Voici la michna 5 du chapitre 1 du traité Nazir. La michna traite d'une personne qui a dit : "Me voici nazir comme le contenu de la maison", ou "comme le contenu du panier" - une formule capable de désigner une chose extrêmement grande, la quantité qui remplit une maison entière.
On l'examine :
La michna établit que le tribunal examine celui qui a fait le voeu et lui demande ce qu'il a voulu dire par son affirmation. Deux possibilités se présentent à nous :
Il a eu l'intention d'une seule nezirout très grande : alors il ne s'agit que d'une nezirout de trente jours. Cette affirmation est semblable à celles expliquées dans la michna 3 : toutes ces formules de grandes nezirouyot ne sont qu'une nezirout ordinaire. Bien que dans le ressenti de celui qui parle il s'agisse d'une chose longue et grande, il n'y a pas ici de nezirout réelle se prolongeant au delà de trente jours.

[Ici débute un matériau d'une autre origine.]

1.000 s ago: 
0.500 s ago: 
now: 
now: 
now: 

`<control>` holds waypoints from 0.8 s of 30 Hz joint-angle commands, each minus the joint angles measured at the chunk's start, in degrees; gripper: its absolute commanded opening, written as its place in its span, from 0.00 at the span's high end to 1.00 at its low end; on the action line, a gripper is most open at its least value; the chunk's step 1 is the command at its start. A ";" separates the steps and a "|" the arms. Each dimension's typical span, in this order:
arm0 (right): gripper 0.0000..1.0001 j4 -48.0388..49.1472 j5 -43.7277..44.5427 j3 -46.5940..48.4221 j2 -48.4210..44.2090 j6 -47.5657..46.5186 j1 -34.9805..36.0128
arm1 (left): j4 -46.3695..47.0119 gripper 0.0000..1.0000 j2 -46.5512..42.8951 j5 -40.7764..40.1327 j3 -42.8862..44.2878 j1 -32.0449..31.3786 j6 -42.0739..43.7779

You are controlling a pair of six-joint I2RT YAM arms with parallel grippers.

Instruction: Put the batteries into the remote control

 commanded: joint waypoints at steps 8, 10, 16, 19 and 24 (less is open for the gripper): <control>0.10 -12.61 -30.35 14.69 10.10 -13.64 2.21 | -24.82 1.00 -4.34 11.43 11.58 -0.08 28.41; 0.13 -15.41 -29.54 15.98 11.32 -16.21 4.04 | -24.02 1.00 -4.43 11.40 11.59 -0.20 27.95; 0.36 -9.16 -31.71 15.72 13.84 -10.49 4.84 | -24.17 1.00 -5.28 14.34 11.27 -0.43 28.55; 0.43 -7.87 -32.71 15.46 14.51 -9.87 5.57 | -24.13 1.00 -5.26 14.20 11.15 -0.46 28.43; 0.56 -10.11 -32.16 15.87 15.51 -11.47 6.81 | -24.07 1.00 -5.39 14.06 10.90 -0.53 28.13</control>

Il a précisé qu'il n'avait pas d'intention déterminée : mais il pensait que son affirmation lui serait interprétée par d'autres. Dans ce cas, on considère ce panier qu'il a mentionné comme s'il était rempli de graines de moutarde - de minuscules graines dont le nombre est immense - et le voici nazir tous les jours de sa vie.
Dépendance de la controverse de la michna précédente :
La façon de comprendre "nazir tous les jours de sa vie" dépend de la controverse expliquée dans la michna précédente :
Selon l'avis du Tana Kama : il a en main plusieurs nezirouyot, et il termine une nezirout et en commence une autre tous les trente jours.
Selon l'avis de Rabbi : il s'agit d'une seule longue nezirout, se prolongeant tous les jours de sa vie.
En résumé : cette michna enseigne que lorsqu'une personne fait un voeu avec une formule de grande quantité, le tribunal examine son intention : s'il a eu l'intention d'une seule grande nezirout, il ne s'agit que d'une nezirout de trente jours ; et s'il n'avait pas d'intention déterminée, on interprète ses paroles comme le contenu d'un panier rempli de graines de moutarde, et le voici nazir tous les jours de sa vie - soit comme de nombreuses nezirouyot l'une après l'autre selon l'avis du Tana Kama, soit comme une seule longue nezirout selon l'avis de Rabbi.